Starting with the line containing "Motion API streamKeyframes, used" and going on through the line containing "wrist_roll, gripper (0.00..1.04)", return the lines of the data below exactly, and only those.

--- --- ---

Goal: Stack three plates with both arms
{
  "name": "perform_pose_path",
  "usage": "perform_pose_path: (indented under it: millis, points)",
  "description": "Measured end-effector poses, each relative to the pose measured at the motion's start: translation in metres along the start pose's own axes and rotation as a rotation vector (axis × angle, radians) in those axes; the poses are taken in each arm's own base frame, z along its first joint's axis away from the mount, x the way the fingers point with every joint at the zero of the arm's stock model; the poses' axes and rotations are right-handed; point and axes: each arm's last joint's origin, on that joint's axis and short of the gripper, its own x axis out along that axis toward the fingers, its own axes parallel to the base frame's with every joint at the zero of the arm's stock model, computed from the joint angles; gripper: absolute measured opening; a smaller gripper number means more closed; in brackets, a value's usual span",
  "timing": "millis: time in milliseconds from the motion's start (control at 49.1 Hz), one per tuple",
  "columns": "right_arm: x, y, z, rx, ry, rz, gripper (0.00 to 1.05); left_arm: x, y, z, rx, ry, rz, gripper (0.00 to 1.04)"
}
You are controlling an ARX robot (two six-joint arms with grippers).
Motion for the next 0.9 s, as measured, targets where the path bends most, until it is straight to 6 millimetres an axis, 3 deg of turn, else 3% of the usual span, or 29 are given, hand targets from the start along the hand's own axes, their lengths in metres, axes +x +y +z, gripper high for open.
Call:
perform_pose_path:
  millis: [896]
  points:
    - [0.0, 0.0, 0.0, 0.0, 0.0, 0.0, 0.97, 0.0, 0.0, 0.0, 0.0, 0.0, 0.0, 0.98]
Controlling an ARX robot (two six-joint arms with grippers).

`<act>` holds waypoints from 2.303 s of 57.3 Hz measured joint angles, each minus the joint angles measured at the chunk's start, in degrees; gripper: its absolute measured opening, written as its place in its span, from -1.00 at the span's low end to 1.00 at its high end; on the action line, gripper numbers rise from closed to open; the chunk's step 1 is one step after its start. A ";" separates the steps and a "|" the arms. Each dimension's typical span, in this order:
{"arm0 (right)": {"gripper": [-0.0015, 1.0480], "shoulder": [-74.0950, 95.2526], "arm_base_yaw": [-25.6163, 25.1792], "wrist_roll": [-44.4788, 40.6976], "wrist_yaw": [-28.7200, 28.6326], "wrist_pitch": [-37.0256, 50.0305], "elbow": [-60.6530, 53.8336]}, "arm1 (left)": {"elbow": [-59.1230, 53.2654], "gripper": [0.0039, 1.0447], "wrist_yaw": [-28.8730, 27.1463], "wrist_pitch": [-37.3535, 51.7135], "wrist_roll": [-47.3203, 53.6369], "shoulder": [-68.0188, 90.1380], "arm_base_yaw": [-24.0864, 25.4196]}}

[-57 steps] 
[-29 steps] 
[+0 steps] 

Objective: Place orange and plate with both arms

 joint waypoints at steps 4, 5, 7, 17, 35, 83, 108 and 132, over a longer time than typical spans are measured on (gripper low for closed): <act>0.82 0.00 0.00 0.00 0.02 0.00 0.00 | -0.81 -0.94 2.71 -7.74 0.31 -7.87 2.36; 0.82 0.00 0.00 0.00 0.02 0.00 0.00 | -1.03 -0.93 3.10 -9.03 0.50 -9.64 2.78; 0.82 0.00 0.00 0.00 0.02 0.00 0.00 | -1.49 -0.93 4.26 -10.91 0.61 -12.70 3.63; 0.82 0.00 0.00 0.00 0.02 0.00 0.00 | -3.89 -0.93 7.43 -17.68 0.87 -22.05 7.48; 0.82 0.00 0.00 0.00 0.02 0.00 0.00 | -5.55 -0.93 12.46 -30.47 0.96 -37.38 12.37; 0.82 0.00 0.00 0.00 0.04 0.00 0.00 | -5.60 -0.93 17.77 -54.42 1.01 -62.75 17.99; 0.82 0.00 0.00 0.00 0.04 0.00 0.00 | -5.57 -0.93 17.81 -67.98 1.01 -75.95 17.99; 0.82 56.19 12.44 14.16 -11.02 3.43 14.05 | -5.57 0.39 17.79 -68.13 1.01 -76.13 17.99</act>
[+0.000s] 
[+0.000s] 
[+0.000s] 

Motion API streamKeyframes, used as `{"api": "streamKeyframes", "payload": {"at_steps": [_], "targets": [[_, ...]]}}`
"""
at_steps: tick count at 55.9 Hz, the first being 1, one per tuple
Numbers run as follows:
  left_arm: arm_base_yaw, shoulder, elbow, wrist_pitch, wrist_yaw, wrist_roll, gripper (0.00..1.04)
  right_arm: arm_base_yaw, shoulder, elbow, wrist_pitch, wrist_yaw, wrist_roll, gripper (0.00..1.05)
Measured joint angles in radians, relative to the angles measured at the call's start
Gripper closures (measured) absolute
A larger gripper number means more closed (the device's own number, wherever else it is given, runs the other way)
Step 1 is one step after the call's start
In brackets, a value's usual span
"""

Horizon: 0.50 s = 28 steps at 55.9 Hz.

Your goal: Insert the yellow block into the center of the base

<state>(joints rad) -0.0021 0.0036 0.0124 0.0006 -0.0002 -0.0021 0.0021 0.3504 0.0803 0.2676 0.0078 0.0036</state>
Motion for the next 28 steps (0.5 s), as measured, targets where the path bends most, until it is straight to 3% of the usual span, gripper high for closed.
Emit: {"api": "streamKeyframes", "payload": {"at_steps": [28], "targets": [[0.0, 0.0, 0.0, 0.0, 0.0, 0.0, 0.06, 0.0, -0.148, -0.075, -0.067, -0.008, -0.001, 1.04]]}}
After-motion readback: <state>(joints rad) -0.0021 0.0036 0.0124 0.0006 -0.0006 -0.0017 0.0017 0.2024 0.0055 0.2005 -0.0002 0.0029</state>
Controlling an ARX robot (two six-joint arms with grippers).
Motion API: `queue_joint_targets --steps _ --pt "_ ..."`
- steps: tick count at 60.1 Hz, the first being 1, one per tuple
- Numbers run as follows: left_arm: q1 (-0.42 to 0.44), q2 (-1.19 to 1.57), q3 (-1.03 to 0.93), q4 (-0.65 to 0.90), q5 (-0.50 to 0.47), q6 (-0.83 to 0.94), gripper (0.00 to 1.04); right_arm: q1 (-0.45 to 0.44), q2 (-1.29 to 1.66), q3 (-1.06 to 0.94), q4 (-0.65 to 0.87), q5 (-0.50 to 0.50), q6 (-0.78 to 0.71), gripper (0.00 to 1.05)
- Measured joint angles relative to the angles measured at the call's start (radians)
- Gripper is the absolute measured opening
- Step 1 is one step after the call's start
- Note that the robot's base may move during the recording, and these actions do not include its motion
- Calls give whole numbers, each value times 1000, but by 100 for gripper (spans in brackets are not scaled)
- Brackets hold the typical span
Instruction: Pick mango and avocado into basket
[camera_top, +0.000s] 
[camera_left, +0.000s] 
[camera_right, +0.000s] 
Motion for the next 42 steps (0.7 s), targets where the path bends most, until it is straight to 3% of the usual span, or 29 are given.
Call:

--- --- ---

- [Task output]
Motion API streamKeyframes, used as `{"api": "streamKeyframes", "payload": {"at_steps": [_], "targets": [[_, ...]]}}`
"""
at_steps: tick count at 55.9 Hz, the first being 1, one per tuple
Numbers run as follows:
  left_arm: arm_base_yaw, shoulder, elbow, wrist_pitch, wrist_yaw, wrist_roll, gripper (0.00..1.04)

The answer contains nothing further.